Никто не будет спорить с Редоном из-за того, чего в нем нет. Что мы действительно находим в нем, так это поэзию тихой, кроткой натуры, всегда находящейся в поиске совершенной красоты, стремящейся увековечить с помощью редкого и изящного искусства некоторые из тех фрагментов, которые дали ему его личный и персональный ключ к чудесам момента, создавая личное искусство, будучи сам редким и прекрасным человеком. Он остается для нас одним из лучших художников, который передал те шепоты из великого мира визуальной мелодии, в котором он жил.
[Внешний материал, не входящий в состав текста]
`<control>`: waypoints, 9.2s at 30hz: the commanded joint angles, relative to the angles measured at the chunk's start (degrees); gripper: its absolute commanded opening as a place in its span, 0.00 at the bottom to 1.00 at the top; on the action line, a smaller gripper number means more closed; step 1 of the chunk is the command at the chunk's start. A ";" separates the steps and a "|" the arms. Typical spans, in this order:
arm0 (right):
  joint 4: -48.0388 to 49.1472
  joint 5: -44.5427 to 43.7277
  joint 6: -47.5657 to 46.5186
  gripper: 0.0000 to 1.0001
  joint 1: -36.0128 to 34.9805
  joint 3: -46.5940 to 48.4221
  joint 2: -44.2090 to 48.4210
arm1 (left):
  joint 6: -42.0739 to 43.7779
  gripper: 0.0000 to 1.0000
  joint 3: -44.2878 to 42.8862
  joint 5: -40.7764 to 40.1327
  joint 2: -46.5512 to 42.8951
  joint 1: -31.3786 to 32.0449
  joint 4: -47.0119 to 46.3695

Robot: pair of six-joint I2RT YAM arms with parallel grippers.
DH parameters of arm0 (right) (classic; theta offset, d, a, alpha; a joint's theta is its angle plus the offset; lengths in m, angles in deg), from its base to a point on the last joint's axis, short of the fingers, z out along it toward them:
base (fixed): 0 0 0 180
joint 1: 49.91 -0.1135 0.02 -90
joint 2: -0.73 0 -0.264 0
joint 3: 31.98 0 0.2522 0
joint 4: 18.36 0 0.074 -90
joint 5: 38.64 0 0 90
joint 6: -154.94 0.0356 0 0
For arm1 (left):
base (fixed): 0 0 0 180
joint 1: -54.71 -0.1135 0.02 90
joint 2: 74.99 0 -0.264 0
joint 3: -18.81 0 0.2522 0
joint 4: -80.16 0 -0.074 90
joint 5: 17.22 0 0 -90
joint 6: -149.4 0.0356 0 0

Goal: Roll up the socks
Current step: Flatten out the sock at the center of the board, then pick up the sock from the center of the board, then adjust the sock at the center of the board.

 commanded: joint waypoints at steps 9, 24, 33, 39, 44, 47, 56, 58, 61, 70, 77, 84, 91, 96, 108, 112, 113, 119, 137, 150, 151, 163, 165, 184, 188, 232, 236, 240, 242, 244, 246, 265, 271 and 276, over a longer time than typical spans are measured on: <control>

Именно этими изысканными фрагментами он украшал состояния собственной души, чтобы представить их как художник в осязаемой художественной форме. Мы благодарны ему за его лиризм и за его изысканное ювелирное мастерство. После созерцания его деликатно прекрасных картин предметы обретают новое поэтическое чудо.
ДОСТОИНСТВА ЛЮБИТЕЛЬСКОЙ ЖИВОПИСИ
С особой похвалой Дженни Ванвлит Коудери
Некоторые из лучших образцов чистой живописи можно найти не среди профессиональных художников, как может вообразить обыватель, а среди тех любителей, чьим главным занятием является прежде всего развлечение самих себя. Если вы, читатель, обратитесь к тем богатым примерам периода середины викторианской эпохи, когда было более или менее престижно заниматься живописью наряду с другими искусствами, вы обнаружите, что столь табуированный период антимакассаров породил вид живописи, который был столь же показательным для личного стиля и поиска, сколь свежим в своем элементарном подходе. Идеальным примером в современном искусстве такого рода оригинальной живописи, возведенной в высшую степень совершенства, является Анри Руссо, истинный примитивист нашего столь эклектичного современного периода. Никто не мог видеть картину этого талантливейшего таможенника, не убедившись, что техника для чисто частных личных нужд была облагорожена до чрезвычайной степени.